:: Exercise materials

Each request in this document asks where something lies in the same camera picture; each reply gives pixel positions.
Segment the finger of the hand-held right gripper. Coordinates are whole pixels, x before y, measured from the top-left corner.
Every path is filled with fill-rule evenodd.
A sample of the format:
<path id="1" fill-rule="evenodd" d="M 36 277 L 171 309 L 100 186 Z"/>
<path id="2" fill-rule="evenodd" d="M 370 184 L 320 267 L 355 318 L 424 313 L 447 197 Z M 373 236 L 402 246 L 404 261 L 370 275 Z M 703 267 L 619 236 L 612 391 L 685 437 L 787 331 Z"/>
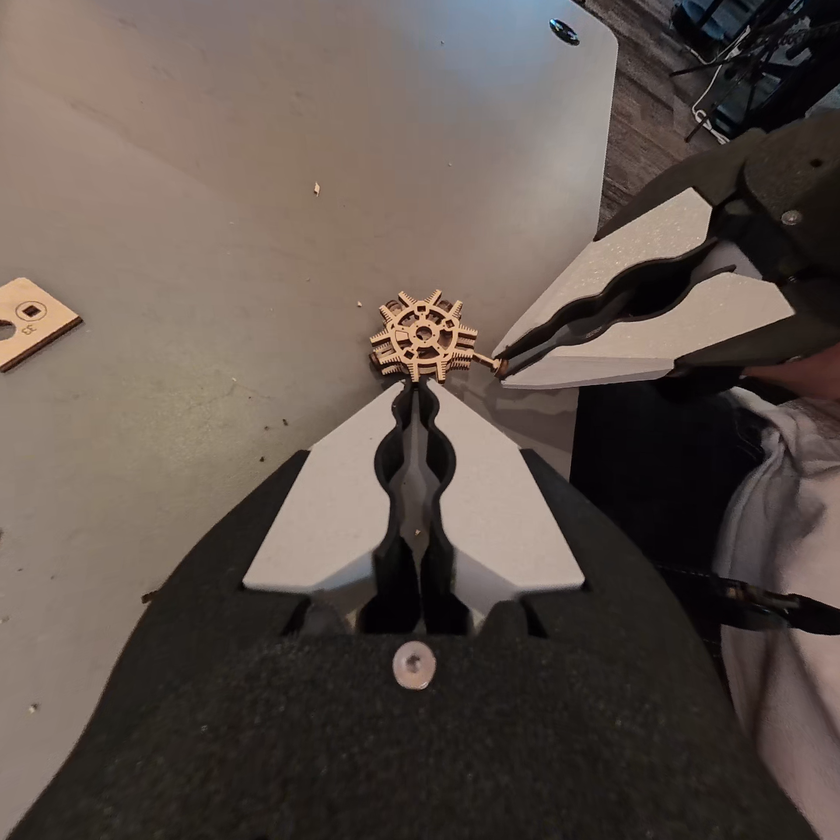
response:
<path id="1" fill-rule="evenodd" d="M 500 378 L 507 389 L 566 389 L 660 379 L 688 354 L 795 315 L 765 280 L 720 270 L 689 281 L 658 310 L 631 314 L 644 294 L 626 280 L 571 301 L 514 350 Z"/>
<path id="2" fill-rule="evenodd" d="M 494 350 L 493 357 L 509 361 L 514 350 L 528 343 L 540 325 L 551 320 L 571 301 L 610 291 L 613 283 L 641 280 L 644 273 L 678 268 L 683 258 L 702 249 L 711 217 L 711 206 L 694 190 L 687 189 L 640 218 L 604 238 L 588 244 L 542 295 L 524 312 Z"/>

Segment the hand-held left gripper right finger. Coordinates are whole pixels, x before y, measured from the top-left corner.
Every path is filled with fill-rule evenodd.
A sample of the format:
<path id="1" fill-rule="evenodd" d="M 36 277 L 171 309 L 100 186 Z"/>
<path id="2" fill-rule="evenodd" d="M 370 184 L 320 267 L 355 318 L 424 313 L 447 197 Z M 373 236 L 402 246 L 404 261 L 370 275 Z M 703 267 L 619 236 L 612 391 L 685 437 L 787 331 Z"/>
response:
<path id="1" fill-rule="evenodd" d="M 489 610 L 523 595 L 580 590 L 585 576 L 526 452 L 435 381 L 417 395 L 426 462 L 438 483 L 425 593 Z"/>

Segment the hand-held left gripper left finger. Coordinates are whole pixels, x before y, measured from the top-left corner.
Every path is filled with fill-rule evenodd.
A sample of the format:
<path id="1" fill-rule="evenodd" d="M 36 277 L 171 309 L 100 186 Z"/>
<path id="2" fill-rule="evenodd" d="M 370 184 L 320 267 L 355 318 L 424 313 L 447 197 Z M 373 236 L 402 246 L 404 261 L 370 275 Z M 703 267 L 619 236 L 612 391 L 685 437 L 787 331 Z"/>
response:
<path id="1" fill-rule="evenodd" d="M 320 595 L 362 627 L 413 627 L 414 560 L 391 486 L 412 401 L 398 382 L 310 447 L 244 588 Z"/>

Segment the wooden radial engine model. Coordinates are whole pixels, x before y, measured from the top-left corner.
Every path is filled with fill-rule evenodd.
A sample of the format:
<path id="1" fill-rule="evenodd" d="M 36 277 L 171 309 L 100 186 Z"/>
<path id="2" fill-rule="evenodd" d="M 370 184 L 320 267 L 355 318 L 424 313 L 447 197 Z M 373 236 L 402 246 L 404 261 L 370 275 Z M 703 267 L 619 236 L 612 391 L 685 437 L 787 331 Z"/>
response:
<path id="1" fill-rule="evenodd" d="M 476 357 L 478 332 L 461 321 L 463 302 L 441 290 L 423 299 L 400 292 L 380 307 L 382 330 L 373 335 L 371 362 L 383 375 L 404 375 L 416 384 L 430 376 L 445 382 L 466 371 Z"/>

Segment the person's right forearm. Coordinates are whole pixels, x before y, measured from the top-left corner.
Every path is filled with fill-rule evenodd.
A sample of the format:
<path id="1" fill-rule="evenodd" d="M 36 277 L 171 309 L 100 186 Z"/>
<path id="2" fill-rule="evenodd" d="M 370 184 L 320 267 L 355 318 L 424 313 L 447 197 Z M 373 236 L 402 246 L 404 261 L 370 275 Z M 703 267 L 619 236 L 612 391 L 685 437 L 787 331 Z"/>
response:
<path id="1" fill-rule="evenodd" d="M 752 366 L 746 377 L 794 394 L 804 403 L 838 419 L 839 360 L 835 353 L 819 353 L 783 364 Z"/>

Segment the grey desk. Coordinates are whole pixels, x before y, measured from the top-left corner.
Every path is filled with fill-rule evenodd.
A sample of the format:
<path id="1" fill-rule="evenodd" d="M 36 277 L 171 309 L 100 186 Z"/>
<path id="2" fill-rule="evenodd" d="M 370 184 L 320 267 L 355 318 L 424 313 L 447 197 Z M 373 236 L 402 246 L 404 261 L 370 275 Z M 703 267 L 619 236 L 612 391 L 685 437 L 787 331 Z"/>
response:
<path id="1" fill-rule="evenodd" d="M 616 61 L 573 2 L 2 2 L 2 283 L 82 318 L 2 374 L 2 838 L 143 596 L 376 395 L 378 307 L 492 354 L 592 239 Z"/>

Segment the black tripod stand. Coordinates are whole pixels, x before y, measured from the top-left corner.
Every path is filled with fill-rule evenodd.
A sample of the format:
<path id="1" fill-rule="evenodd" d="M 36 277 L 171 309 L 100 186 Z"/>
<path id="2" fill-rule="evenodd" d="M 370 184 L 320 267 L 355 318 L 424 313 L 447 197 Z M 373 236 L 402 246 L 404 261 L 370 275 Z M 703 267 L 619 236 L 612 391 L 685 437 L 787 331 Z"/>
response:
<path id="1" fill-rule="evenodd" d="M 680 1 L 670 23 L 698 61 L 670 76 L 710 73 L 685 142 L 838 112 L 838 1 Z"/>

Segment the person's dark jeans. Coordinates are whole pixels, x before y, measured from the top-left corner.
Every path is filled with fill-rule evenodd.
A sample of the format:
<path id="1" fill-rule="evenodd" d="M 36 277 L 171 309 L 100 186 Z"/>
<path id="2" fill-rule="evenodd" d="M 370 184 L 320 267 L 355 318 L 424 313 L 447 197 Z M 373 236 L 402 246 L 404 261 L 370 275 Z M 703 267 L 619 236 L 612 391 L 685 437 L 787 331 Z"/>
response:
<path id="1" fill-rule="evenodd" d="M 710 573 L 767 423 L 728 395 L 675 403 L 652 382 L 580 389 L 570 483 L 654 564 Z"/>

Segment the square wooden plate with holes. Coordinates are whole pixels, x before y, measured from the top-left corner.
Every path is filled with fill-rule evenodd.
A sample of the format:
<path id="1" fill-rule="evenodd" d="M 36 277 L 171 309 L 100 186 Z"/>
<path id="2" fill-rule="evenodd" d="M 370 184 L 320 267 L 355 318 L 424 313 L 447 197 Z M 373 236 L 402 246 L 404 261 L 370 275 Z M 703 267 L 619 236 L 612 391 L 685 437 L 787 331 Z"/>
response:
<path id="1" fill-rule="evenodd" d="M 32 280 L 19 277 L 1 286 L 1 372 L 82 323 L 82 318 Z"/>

::::

• _Aim of the exercise_
In the entries above, find each line that includes the string "person" and copy it.

• _Exercise solution_
Segment the person's right forearm. Coordinates are whole pixels, x before y, measured from the top-left corner.
Segment the person's dark jeans. Coordinates are whole pixels, x before y, measured from the top-left corner.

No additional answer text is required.